- **PROBLEM STATEMENT**: In the listing below, find every line with the string "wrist" and pull it out.

- **DATA BLOCK**:
----

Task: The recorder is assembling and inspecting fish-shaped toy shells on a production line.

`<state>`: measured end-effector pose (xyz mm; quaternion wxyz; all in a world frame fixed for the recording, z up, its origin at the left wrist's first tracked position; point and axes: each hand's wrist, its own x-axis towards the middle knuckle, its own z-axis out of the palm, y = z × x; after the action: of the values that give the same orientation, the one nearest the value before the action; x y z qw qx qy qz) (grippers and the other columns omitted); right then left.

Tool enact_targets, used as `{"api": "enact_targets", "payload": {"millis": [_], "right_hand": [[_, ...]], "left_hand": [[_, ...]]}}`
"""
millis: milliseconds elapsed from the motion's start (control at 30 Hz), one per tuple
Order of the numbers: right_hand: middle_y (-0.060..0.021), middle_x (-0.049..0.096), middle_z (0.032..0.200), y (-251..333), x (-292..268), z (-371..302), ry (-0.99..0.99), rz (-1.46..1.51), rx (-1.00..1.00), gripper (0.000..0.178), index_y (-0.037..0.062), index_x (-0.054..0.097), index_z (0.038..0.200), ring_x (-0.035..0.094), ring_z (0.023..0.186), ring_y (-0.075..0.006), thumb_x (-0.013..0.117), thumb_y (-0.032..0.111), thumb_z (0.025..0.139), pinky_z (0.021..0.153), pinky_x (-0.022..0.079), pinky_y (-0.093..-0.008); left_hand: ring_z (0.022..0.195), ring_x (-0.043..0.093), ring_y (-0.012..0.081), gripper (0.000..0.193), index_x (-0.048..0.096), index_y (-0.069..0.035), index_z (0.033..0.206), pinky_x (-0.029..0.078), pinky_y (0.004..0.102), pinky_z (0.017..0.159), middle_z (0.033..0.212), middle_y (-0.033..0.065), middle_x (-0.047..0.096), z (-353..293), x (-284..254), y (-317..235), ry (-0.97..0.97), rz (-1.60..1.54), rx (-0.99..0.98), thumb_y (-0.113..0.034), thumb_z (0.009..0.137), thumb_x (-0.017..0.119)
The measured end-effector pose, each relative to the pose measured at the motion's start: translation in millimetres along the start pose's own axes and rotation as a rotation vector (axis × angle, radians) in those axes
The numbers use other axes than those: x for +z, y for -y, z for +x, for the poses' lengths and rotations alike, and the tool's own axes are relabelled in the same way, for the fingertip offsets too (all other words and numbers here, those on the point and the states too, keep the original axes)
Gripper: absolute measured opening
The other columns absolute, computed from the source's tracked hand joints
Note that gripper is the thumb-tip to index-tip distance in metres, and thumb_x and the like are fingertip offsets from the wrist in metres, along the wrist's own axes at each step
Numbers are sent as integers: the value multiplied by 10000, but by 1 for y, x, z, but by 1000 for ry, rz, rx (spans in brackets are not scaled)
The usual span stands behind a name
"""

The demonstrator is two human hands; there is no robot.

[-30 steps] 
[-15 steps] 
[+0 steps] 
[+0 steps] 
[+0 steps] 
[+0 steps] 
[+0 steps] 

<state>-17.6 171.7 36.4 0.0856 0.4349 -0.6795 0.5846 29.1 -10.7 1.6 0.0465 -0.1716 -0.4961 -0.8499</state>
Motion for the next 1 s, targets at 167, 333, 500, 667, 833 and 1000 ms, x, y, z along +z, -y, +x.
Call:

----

- **TASK ANSWER**:
`<state>`: measured end-effector pose (xyz mm; quaternion wxyz; all in a world frame fixed for the recording, z up, its origin at the left wrist's first tracked position; point and axes: each hand's wrist, its own x-axis towards the middle knuckle, its own z-axis out of the palm, y = z × x; after the action: of the values that give the same orientation, the one nearest the value before the action; x y z qw qx qy qz) (grippers and the other columns omitted); right then left.
Note that gripper is the thumb-tip to index-tip distance in metres, and thumb_x and the like are fingertip offsets from the wrist in metres, along the wrist's own axes at each step

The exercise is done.